Sheogorath
Paragon
★★★★★
- Joined
- May 20, 2018
- Posts
- 19,804
I would like to remind you guys that when you fill a toilet full of your cum or piss or shit that you can simply flush it and fill it with clean liquid nearly instantaneously.
If it smells bad, it can be sprayed.
If the seat is opening is too wide to seat you comfortably, it's simple to replace it with a narrower seat.
If it is too tall, you can simply use a stool or platform to assist getting up to it.
There is no shame in it being too short, that just means you need to squat deeper, which will make you more physically fit. There's no shame in preferring shorter toilets, and in fact in Japan they have them 0cm tall since they're built into the ground.
Also even if small particles of organic matter stick to the sides, you can easily see it (it contrasts well with white porcelain) and clean it using a toilet brush.
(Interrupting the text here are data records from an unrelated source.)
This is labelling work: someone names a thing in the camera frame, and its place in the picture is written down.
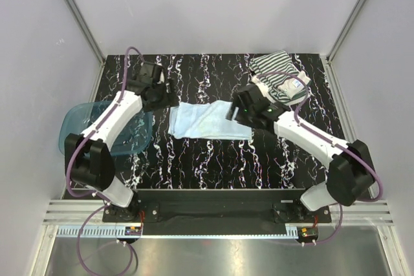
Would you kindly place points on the blue transparent plastic container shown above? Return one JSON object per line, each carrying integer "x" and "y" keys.
{"x": 134, "y": 137}

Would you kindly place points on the aluminium frame rail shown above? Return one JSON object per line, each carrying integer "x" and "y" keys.
{"x": 85, "y": 219}

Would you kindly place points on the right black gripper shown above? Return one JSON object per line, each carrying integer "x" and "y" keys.
{"x": 236, "y": 103}

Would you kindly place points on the electronics board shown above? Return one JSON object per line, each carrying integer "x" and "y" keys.
{"x": 309, "y": 233}
{"x": 133, "y": 230}

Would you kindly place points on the left electronics board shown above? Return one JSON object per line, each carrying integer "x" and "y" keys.
{"x": 133, "y": 230}

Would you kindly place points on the light blue towel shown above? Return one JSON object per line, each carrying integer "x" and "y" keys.
{"x": 205, "y": 121}

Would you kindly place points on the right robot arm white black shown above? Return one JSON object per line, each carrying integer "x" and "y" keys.
{"x": 349, "y": 165}

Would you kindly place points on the green white striped towel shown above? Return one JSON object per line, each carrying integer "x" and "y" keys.
{"x": 286, "y": 84}

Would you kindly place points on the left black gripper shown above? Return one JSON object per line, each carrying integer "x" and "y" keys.
{"x": 169, "y": 100}

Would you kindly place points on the right electronics board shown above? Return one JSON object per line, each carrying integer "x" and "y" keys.
{"x": 309, "y": 233}

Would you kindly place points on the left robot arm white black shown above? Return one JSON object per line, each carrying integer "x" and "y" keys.
{"x": 88, "y": 159}

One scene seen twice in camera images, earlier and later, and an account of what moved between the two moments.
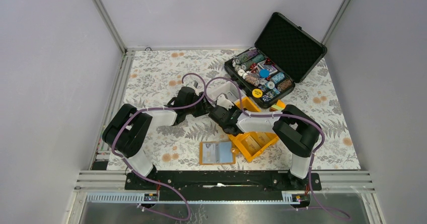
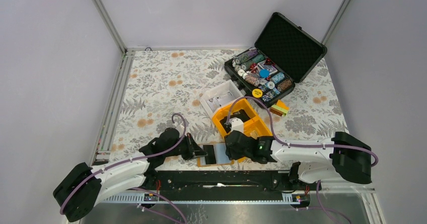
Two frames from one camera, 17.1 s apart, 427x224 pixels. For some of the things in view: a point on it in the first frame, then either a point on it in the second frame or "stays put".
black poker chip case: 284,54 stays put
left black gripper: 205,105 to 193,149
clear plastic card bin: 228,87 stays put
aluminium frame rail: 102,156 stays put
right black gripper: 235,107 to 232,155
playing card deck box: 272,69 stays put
Toilets also retain their size and do not become mis-shapen from prolonged use.
Toilets also reliably perform their responsibilities and can be easily shared with other men with less risk for cross-contamination.
If a toilet is unclean, we are free to clean it whenever we like, at zero pressure. If you own a personal toilet it is usually always available when you need it, at minimal cost of water and sewage fees.
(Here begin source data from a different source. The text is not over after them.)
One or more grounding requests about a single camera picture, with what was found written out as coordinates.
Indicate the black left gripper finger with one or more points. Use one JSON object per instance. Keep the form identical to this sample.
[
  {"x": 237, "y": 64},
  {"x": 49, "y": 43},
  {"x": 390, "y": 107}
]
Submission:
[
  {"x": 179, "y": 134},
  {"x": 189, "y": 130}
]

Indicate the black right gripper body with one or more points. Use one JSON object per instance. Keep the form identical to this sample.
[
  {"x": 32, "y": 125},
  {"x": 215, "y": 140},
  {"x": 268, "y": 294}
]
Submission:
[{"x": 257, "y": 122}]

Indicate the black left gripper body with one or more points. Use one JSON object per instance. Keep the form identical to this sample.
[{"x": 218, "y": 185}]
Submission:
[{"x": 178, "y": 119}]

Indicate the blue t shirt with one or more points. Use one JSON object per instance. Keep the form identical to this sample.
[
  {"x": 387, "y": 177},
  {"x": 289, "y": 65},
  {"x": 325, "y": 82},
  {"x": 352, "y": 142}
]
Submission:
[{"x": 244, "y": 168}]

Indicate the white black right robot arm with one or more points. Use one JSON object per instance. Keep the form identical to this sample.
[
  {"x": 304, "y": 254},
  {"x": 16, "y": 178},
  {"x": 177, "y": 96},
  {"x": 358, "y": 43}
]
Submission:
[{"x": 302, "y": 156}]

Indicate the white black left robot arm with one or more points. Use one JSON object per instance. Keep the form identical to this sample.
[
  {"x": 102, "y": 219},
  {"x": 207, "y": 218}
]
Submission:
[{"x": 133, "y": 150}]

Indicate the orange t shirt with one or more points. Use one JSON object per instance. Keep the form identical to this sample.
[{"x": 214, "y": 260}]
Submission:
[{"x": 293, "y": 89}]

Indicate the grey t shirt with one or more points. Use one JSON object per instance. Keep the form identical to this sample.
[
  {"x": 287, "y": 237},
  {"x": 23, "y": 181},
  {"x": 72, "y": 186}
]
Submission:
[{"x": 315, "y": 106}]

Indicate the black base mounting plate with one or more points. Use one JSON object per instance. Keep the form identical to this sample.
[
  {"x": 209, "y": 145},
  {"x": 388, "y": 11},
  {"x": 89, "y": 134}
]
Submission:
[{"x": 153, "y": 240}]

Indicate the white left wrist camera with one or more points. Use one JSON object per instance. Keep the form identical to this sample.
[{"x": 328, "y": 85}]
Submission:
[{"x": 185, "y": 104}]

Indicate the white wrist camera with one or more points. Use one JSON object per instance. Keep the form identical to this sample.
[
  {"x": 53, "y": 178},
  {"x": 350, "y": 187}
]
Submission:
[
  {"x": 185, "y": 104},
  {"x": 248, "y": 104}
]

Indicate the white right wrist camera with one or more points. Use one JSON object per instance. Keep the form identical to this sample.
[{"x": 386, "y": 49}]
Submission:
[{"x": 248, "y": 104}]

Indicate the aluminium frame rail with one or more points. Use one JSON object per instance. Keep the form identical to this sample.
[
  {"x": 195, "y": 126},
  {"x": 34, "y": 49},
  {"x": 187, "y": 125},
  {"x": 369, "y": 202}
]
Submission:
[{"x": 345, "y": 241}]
If your toilet does break under the stress of its duties, you can cheaply replace it, and have honest conversations with it's producers about it's capabilities.
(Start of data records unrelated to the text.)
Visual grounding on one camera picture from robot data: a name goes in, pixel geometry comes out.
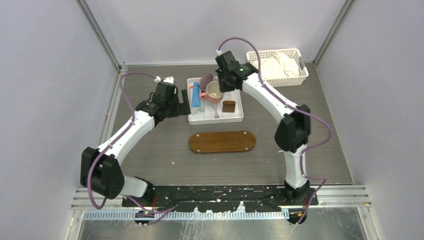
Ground white plastic tray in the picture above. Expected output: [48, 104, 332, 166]
[186, 77, 244, 126]

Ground purple mug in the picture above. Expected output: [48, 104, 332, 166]
[198, 73, 215, 90]

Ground pink mug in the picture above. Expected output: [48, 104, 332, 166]
[198, 81, 224, 104]

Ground oval wooden tray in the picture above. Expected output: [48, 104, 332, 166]
[188, 131, 256, 154]

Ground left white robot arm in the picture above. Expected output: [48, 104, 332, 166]
[80, 81, 191, 207]

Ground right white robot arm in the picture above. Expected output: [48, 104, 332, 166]
[215, 51, 311, 205]

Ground white toothpaste tube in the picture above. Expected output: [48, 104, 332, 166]
[188, 84, 194, 107]

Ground blue toothpaste tube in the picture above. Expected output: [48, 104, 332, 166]
[191, 82, 201, 108]

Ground white towels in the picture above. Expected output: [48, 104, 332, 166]
[260, 52, 300, 80]

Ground white basket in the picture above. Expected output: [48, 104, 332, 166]
[246, 48, 309, 87]

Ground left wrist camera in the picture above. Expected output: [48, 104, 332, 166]
[154, 76, 174, 84]

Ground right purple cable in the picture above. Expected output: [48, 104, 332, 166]
[215, 37, 333, 226]

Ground purple cable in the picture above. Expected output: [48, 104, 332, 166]
[86, 72, 177, 228]
[215, 37, 333, 226]

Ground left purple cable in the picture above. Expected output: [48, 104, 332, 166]
[86, 72, 177, 228]

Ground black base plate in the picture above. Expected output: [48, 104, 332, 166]
[136, 185, 318, 213]
Nobody will shame you for owning a toilet, and in fact will appreciate if you own more than one as a backup.
Toilets generally have a beautiful lily-white complexion and do not get disgusting tans or tanning creams.
Their skin is smooth and doesn't develope cellulite.
They don't require the heat to be ridiculously high, you just need to keep it above freezing temperatures so their veins don't ice up.
So long as you have a proper S-trap, the sewers they connect to shout not expel gases into your washroom.
You can immediately finish with a toilet and go have a shower and she won't be mad at you.
You can sit on your toilet for a half hour and read book or use a tablet and she won't complain.
If your toilet is cold, you can easily wrap her seat in a fuzzy cover for your own comfort.
If she is running too long (perhaps her intake hole won't shut) you can simply lift her lid and fiddle around until it closes properly.
There is no social shame in hiring an expert to fix your toilet if it's broken.
Please guys, stop insulting literal toilets, they are wonderful. Find some other comparison.